Database crash

Message boards : News : Database crash
Message board moderation

To post messages, you must log in.

AuthorMessage
Profile Eric Driver
Project administrator
Project developer
Project tester
Project scientist

Send message
Joined: 8 Jul 11
Posts: 1318
Credit: 403,750,238
RAC: 287,952
Message 1936 - Posted: 5 Jan 2018, 1:19:20 UTC

We had a database crash. We are working hard to get it fixed.
ID: 1936 · Rating: 0 · rate: Rate + / Rate - Report as offensive     Reply Quote
Profile Eric Driver
Project administrator
Project developer
Project tester
Project scientist

Send message
Joined: 8 Jul 11
Posts: 1318
Credit: 403,750,238
RAC: 287,952
Message 1937 - Posted: 8 Jan 2018, 1:59:07 UTC - in response to Message 1936.  

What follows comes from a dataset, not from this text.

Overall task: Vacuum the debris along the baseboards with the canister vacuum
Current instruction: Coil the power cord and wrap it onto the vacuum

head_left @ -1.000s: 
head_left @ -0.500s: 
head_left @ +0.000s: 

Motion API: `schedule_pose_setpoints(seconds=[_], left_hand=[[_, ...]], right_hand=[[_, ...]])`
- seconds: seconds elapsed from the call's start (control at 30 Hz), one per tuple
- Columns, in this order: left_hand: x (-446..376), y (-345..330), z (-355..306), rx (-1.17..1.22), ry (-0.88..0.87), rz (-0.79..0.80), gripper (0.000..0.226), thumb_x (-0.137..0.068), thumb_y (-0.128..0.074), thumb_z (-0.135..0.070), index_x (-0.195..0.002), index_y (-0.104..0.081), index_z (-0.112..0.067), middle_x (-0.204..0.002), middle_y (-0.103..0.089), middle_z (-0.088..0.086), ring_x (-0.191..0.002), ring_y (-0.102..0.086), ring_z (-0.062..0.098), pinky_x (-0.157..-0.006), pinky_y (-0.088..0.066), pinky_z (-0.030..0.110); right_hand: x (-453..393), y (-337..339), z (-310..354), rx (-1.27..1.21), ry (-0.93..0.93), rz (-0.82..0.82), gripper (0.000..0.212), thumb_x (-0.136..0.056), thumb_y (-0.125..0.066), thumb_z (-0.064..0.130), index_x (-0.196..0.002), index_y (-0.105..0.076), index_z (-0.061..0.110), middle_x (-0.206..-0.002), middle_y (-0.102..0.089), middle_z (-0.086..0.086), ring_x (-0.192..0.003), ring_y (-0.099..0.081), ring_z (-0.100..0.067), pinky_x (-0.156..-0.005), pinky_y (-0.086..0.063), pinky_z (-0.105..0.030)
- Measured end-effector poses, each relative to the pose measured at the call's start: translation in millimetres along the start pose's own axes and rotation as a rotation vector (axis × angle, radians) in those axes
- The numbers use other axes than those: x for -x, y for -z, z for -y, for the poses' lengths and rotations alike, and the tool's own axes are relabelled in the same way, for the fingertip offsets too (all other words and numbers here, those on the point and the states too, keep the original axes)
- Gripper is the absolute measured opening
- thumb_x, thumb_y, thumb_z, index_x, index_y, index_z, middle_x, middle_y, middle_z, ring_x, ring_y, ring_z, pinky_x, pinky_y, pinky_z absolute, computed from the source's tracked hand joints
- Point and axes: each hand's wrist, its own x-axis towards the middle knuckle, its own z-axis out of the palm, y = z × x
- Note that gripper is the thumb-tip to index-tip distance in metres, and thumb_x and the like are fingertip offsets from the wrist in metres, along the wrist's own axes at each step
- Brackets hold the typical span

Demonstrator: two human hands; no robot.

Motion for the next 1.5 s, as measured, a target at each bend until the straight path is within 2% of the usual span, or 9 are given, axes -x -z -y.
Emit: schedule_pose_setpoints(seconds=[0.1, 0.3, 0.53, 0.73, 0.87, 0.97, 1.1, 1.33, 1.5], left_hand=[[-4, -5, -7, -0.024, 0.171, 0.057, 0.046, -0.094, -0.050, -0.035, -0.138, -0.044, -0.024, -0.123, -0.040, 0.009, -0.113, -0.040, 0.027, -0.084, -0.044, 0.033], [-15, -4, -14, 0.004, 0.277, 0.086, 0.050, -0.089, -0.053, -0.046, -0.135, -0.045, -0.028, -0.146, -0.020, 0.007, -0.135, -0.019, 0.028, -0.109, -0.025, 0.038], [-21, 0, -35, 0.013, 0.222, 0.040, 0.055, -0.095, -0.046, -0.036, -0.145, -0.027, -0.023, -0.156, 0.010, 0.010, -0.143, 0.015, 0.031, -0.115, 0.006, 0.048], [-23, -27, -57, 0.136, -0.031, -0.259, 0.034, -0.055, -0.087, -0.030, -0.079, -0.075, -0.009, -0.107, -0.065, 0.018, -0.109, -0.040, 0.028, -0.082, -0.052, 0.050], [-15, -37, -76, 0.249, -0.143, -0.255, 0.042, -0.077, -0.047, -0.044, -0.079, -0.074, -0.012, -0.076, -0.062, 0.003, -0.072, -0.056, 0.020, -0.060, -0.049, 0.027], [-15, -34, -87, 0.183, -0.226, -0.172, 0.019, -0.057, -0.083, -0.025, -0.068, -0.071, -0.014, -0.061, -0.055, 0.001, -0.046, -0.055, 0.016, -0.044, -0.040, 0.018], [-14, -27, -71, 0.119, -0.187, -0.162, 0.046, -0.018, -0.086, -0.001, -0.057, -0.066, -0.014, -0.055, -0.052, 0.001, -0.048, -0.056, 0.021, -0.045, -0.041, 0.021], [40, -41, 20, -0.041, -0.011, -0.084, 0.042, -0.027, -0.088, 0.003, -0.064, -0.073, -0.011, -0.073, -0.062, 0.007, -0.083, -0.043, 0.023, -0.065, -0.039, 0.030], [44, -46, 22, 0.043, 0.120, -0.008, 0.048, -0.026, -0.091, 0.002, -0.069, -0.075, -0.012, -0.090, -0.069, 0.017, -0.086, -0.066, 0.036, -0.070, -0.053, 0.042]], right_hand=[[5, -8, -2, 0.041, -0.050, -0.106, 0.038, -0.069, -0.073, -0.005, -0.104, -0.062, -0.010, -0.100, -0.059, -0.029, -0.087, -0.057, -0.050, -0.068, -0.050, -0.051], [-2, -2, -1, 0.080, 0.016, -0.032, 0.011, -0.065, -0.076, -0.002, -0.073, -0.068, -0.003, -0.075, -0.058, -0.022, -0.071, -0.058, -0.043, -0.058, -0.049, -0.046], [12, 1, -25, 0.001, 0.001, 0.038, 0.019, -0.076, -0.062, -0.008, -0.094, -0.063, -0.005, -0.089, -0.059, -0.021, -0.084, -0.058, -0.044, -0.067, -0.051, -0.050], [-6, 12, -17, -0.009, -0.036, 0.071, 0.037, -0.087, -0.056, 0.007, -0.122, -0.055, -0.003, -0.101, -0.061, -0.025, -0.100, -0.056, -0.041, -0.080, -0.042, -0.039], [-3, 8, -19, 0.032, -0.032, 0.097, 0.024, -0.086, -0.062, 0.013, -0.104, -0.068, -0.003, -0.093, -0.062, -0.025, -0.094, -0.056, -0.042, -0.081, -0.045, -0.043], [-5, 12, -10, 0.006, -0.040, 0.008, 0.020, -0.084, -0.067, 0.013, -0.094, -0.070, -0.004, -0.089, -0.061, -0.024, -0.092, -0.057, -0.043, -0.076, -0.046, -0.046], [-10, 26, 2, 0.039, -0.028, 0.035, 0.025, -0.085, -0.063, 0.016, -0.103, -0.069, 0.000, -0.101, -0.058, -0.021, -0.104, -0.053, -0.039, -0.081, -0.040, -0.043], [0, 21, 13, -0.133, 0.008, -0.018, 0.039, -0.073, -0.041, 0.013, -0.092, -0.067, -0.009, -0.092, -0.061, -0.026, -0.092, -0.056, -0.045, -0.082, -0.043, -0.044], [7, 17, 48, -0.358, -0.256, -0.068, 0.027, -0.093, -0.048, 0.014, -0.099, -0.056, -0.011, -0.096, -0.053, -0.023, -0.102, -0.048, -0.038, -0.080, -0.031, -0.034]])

We are finally back up and running.

You will probably need to hit the update button to upload pending results. Several of my machines gave a "permanent http error" the first time I connected but eventually recovered.

All database tables were intact except for the workunit and result tables. These were corrupt and needed to be rebuilt, in the end we lost about 200 rows. Not a big deal considering how bad it could have been.

Sorry for any inconvenience! Please let me know if you notice any problems. Thanks!
ID: 1937 · Rating: 0 · rate: Rate + / Rate - Report as offensive     Reply Quote
Forretrio

Send message
Joined: 26 Jun 13
Posts: 11
Credit: 8,735,592
RAC: 0
Message 1938 - Posted: 8 Jan 2018, 7:30:28 UTC

Good to know it comes back. I got trouble finding other desirable projects :P

Is it possible to have a 2017 review as well?
ID: 1938 · Rating: 0 · rate: Rate + / Rate - Report as offensive     Reply Quote
Richard Haselgrove

Send message
Joined: 28 Oct 11
Posts: 179
Credit: 220,390,202
RAC: 128,088
Message 1939 - Posted: 8 Jan 2018, 11:33:17 UTC

Yes, things getting back to normal here too - reported completed work and got a few new ones.

I'm getting some of those "permanent http error" too. They seem to be data files missing from the download storage area (HTTP 404), so of course the downloads fail for all replications of the workunit. You'll have a few jobs to re-issue when all this is over.
ID: 1939 · Rating: 0 · rate: Rate + / Rate - Report as offensive     Reply Quote
Profile Eric Driver
Project administrator
Project developer
Project tester
Project scientist

Send message
Joined: 8 Jul 11
Posts: 1318
Credit: 403,750,238
RAC: 287,952
Message 1940 - Posted: 8 Jan 2018, 15:56:06 UTC - in response to Message 1938.  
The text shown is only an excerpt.